The spherical and hyperbolic cross ratios are projectivity invariants.

This follows from the facts that the projection map \(P_s\) and \(P_h\) are both perspective-preserving transformations, and that cross ratio in the Euclidean space is a projectivity invariant.

By translating these results in the language of Hilbert geometry, we have:

Corollary 4.9

(Spherical Case) Consider an open convex set \(\Omega \) in \(S^n \subset \mathbb{R }^{n+1}\) contained in the upper hemisphere \(\{\Vert x\Vert _e^2 =1, x_{n+1}>0\}\), and let \(H\) be the spherical Hilbert metric of \(\Omega \). Let \(\tilde{\Omega }\) be the image of \(\Omega \) by the map \(P_s^{-1}\) in the hyperplane \(\{ x_{n+1} = 1 \}\), and let us equip \(\tilde{\Omega }\) with its Euclidean Hilbert metric \(\tilde{H}\). Then the map \(P_s^{-1}: (\Omega , H) \rightarrow (\tilde{\Omega }, \tilde{H})\) is an isometry.

Corollary 4.10

(Hyperbolic Case) Consider an open convex set \(\Omega \) in \(\mathbb{H }^n \subset \mathbb{R }^{n, 1}\) where the inclusion is the isometric embedding of \(\mathbb{H }^n\) as the hyperboloid \(\{ \Vert x\Vert _m^2 = -1 , x_{0} >0\}\), and let \(H\) be the hyperbolic Hilbert metric of \(\Omega \). Let \(\tilde{\Omega }\) be the image of \(\Omega \) by the map \(P_h^{-1}\) in the hyperplane \(\{ x_{0} = 1 \}\), and let us equip \(\tilde{\Omega }\) with its Euclidean Hilbert metric \(\tilde{H}\). Then the map \(P_h^{-1}: (\Omega , H) \rightarrow (\tilde{\Omega }, \tilde{H})\) is an isometry.

Note that there are no analogues of Corollaries 4.9 and 4.10 in the Funk setting.

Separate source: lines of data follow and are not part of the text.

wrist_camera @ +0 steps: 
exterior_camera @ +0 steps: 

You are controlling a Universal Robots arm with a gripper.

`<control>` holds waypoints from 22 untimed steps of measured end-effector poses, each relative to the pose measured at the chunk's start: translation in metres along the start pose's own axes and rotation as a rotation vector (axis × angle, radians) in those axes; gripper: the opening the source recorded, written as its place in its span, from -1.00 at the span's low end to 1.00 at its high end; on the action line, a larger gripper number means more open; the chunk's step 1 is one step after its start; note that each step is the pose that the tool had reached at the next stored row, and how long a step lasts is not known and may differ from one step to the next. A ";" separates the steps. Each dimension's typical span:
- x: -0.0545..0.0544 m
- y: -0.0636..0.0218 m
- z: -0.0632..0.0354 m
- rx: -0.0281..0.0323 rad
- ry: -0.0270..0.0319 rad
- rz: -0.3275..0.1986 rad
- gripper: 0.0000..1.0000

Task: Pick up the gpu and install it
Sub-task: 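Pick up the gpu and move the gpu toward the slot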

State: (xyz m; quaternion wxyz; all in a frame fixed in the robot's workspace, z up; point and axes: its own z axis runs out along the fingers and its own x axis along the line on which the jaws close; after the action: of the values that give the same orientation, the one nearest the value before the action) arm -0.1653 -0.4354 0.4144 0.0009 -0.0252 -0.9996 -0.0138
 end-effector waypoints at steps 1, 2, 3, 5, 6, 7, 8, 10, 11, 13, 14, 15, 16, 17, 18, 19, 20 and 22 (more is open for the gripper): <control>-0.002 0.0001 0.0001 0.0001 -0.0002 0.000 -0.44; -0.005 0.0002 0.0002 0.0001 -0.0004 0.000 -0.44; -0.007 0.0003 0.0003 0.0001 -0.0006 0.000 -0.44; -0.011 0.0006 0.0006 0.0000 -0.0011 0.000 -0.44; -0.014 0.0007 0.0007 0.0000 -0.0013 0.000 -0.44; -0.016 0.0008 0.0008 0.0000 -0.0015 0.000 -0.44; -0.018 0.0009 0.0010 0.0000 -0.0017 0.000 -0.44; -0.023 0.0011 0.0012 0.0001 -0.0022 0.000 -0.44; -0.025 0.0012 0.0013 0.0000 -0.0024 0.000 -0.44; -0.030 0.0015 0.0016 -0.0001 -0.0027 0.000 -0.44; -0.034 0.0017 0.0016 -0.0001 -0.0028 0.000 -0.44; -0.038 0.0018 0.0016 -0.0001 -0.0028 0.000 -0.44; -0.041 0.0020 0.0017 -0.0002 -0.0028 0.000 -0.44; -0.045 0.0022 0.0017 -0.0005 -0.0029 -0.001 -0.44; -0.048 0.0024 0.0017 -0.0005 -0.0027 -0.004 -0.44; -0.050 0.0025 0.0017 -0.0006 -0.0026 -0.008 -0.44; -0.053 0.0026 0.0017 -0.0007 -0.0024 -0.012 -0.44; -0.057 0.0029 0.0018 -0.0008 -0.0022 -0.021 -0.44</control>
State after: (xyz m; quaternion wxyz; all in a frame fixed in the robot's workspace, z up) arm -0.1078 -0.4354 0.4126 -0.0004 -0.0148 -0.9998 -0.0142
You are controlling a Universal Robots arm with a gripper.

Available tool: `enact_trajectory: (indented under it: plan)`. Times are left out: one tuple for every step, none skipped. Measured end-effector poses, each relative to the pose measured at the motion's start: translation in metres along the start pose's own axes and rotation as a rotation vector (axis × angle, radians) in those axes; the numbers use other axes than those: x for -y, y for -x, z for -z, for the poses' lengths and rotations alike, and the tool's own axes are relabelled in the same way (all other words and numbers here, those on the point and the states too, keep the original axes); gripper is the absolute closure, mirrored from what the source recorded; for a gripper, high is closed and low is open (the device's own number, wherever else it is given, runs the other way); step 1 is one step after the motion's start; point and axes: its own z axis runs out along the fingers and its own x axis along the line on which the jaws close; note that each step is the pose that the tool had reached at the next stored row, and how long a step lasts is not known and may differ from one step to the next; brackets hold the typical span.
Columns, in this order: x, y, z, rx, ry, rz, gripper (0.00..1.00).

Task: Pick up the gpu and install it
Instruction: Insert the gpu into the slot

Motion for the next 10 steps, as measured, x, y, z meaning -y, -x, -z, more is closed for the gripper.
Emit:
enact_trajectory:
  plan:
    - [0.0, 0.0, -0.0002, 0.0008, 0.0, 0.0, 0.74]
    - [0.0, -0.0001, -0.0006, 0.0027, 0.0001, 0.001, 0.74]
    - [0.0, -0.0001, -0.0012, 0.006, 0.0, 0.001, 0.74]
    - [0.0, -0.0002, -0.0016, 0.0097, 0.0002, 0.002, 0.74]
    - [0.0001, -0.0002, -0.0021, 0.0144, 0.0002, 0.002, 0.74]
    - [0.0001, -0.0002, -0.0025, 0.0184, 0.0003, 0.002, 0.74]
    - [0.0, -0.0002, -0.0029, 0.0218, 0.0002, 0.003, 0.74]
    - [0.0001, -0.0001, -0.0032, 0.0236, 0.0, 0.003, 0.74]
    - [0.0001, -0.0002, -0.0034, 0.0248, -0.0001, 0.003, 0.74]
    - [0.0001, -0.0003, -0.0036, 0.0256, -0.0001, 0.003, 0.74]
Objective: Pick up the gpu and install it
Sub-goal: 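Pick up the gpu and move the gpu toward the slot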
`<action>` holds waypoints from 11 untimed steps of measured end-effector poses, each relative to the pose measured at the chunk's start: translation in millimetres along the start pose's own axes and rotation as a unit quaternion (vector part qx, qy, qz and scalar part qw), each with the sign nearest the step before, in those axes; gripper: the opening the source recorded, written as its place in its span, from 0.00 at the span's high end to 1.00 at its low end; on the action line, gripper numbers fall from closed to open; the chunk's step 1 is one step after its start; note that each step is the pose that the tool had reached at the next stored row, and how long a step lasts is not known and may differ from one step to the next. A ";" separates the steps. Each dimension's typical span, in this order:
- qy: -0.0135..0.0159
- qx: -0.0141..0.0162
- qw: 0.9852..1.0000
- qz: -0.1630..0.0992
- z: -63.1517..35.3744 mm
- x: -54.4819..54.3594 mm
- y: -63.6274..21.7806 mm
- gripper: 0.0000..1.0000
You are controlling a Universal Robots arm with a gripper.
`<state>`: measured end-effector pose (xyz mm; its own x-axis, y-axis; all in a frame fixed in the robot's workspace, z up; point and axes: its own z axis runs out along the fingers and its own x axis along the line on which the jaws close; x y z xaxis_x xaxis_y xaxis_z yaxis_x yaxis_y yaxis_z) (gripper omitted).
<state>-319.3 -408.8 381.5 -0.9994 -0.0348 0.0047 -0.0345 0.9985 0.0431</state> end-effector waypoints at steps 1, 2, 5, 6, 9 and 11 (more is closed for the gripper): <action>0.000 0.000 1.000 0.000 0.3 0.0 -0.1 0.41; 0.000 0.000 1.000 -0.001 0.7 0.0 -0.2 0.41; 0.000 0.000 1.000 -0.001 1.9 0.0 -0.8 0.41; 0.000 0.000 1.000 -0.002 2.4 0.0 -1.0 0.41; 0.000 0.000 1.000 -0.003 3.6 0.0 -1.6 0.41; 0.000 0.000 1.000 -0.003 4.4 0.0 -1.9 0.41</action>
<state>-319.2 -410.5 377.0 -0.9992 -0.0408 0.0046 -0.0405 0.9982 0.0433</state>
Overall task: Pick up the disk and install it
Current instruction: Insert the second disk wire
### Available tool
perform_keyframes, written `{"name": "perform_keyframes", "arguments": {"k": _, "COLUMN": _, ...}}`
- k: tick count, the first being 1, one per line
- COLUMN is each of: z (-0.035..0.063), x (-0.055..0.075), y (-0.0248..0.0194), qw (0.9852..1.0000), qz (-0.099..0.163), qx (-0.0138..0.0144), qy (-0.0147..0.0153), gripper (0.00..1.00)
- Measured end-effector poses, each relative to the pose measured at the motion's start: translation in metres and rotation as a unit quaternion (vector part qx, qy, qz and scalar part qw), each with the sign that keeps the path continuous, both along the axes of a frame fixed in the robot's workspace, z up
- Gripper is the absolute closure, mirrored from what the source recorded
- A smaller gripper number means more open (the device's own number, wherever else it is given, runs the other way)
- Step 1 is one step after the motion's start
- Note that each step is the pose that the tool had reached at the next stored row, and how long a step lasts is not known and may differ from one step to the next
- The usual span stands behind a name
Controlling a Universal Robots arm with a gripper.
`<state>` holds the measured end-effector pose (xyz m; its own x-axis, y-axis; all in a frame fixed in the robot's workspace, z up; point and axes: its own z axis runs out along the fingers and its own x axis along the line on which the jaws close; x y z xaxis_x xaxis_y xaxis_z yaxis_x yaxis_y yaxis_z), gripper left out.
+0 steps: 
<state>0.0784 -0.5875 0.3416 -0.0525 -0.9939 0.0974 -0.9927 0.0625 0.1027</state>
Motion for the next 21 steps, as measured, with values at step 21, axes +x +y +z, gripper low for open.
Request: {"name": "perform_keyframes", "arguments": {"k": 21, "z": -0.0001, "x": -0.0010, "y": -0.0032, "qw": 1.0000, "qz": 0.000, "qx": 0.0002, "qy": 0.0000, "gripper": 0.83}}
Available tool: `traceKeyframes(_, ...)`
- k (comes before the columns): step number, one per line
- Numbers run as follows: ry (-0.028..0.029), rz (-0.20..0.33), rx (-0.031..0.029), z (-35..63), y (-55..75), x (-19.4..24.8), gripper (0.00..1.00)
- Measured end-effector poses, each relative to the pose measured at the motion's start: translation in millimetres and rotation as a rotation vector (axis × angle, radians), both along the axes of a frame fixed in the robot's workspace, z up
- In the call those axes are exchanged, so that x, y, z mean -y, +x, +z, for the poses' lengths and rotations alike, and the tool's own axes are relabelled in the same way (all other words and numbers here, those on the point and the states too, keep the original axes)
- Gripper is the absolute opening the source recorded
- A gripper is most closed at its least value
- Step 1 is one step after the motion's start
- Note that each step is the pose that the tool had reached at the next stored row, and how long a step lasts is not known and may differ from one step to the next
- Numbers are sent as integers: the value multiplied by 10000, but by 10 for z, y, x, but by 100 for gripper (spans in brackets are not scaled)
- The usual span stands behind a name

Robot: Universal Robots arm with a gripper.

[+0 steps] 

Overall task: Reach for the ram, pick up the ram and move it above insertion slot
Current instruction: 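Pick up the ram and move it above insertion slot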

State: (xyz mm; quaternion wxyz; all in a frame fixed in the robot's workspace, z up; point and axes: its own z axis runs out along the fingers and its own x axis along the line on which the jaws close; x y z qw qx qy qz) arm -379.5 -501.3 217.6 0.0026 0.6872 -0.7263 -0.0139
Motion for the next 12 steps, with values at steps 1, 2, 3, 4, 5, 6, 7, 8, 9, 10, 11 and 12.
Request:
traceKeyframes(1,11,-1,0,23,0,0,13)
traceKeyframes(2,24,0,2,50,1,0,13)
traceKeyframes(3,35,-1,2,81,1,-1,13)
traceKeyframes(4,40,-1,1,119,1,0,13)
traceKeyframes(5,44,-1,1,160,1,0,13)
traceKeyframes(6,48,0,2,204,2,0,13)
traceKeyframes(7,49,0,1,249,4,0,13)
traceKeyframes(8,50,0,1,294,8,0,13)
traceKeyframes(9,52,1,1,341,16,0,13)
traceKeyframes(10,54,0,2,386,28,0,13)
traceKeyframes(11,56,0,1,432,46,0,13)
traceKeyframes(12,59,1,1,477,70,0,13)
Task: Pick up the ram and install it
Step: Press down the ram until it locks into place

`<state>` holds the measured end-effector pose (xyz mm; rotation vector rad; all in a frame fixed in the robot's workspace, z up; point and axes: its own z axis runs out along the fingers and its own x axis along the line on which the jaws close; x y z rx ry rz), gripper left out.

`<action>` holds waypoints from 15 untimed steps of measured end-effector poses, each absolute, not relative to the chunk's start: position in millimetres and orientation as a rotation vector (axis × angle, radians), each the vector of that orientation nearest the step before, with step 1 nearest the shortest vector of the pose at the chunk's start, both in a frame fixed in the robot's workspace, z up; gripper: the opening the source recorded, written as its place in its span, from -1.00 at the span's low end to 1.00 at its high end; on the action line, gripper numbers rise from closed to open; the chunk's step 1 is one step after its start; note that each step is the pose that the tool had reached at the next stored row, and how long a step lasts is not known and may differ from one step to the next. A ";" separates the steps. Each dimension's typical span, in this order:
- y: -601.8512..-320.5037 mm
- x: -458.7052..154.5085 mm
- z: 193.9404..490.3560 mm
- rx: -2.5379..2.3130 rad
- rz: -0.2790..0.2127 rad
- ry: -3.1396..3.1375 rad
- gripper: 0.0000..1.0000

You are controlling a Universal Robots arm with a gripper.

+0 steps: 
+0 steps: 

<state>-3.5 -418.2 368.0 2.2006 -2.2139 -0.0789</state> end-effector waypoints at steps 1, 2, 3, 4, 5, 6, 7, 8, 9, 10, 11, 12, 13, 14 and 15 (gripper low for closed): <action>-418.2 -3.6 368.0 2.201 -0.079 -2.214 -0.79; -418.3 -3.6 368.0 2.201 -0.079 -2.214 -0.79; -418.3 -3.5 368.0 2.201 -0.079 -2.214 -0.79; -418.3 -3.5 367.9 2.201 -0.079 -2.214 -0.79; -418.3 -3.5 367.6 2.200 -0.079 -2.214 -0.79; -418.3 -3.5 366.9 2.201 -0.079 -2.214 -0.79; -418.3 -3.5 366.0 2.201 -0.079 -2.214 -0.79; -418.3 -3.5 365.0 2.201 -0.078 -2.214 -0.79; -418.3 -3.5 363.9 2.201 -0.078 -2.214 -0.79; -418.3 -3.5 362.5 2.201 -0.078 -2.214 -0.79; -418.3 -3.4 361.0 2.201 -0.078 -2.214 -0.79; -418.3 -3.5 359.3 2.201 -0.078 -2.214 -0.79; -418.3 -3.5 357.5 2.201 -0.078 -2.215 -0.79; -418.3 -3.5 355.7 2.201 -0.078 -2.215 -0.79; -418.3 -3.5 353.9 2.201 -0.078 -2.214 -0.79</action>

Denote by \(\mathbb D _R=\mathbb D ^n_R \subset \{x_{n+1} = 1\}\) a disk of radius \(R>0\) centered at the origin of Euclidean \(n\)-space. By restricting the projection \(P_s\) to the disk \(\mathbb D _R\), we obtain a map from this disk into the sphere \(S^n\). For \(0<R < 1\), by restricting the projection map \(P_h\) to \(\mathbb D _R\), we obtain a map from this disk into the hyperboloid \(\mathbb H ^n\). Since these maps are isometries for the Hilbert metrics and since the disk \(\mathbb D ^n_R\) equipped with its Hilbert metric is a model of hyperbolic geometry (the Beltrami–Klein model), we obtain models of hyperbolic space which sit in hyperbolic space and in the sphere respectively. We call such models generalized Beltrami–Klein models, since they are defined using the spherical and the hyperbolic cross ratios respectively. Thus we identify, in each of the positively/negatively curved spaces, a nested family of geodesic balls as models of the hyperbolic space. Note that the limit of these models in \(S^n\) and in \(\mathbb H ^n\) as the radius \(R\) goes to \(\pi /2\) and \(\infty \) respectively, is the upper cap \(U^n\) and the entire space \(\mathbb H ^n\) whose Hilbert metrics, if we define them by the formula we used for proper open convex subsets, are identically zero.